- **Work order**: Search the data below for the string "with" and copy all lines where it shows up.

- **Supplied data**:

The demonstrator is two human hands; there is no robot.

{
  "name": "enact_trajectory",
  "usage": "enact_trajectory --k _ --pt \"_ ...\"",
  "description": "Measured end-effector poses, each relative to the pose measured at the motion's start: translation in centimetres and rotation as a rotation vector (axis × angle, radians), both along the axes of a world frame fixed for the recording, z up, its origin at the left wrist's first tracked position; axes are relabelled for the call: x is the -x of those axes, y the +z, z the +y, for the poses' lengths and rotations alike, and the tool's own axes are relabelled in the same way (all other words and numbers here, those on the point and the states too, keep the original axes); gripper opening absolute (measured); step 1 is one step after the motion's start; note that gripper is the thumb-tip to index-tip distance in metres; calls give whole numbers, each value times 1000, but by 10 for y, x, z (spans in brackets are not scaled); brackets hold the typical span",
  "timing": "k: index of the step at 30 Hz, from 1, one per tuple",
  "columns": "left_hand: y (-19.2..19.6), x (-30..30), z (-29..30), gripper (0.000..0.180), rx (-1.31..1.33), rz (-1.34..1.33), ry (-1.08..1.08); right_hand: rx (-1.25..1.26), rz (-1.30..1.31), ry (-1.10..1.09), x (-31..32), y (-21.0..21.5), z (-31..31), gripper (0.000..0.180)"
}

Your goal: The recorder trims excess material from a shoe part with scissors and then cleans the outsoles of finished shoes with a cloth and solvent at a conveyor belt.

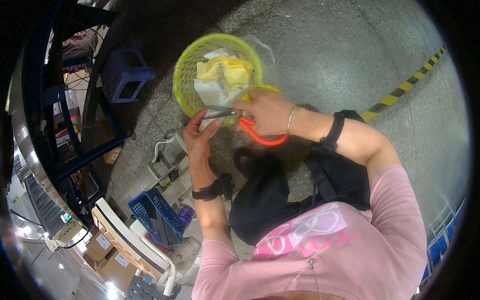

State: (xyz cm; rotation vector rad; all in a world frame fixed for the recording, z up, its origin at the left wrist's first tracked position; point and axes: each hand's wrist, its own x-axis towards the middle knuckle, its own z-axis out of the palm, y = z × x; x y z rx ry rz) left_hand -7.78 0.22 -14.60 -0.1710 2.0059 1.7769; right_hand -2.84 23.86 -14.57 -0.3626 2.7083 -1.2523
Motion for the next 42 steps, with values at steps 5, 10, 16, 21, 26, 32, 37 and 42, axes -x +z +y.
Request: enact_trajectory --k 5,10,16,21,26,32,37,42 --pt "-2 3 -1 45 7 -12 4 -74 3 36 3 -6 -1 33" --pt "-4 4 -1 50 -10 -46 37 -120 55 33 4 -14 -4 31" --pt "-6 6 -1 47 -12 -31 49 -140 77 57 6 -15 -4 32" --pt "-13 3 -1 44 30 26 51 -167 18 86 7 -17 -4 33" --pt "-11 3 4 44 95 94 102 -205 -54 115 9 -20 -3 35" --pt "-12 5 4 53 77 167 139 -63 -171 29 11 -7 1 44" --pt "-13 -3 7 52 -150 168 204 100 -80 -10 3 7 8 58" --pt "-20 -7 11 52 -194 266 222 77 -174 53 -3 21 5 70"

- **Task output**:
Your goal: The recorder trims excess material from a shoe part with scissors and then cleans the outsoles of finished shoes with a cloth and solvent at a conveyor belt.
Motion for the next 42 steps, with values at steps 5, 10, 16, 21, 26, 32, 37 and 42, axes -x +z +y.

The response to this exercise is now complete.